# Your task:
State the number of lines in the material below that contain the word "clip", without any other text.

# Records for the exercise:
━━━━━━━━━━━━━━━━━━━━━━━━━━━━━━

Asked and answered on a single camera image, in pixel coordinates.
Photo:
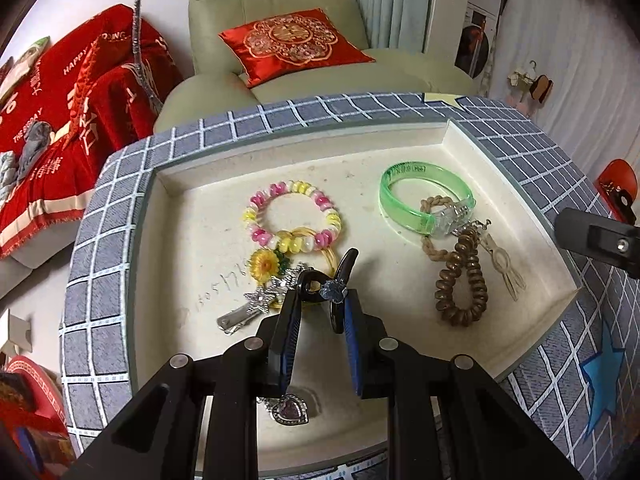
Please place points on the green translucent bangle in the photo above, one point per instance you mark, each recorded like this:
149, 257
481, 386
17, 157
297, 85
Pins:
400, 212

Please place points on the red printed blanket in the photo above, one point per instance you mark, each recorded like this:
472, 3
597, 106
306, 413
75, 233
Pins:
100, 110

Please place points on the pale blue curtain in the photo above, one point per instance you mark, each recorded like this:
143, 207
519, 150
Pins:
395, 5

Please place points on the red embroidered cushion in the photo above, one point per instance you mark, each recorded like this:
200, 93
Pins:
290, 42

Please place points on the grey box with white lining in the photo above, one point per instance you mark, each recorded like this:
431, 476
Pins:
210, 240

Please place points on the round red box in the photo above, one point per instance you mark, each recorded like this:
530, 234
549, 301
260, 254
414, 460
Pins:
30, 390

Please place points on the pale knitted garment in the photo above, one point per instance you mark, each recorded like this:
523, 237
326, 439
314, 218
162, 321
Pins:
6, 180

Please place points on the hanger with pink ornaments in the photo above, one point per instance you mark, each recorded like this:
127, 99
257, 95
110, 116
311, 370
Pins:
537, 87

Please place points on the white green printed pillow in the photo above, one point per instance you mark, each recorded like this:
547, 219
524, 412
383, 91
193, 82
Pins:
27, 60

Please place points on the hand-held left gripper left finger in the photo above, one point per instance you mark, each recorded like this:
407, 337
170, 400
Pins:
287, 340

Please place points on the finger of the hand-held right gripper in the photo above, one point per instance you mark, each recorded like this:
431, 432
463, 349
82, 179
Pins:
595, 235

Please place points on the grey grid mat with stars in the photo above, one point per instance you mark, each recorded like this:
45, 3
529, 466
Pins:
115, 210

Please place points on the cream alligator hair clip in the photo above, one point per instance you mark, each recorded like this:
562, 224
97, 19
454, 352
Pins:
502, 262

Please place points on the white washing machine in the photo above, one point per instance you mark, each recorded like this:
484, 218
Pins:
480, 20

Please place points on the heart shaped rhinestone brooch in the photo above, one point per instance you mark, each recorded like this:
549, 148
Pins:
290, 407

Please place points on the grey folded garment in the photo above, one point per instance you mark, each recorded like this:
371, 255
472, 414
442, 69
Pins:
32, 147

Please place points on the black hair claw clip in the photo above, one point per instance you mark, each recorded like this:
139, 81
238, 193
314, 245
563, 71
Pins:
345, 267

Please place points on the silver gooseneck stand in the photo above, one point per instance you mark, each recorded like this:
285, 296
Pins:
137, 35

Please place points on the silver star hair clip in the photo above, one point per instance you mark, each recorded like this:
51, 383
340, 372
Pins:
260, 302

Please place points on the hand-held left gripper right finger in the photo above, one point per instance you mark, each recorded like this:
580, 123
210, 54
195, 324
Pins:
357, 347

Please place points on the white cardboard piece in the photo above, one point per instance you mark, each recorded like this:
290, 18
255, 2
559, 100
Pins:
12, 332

━━━━━━━━━━━━━━━━━━━━━━━━━━━━━━

# Solution for this problem:
3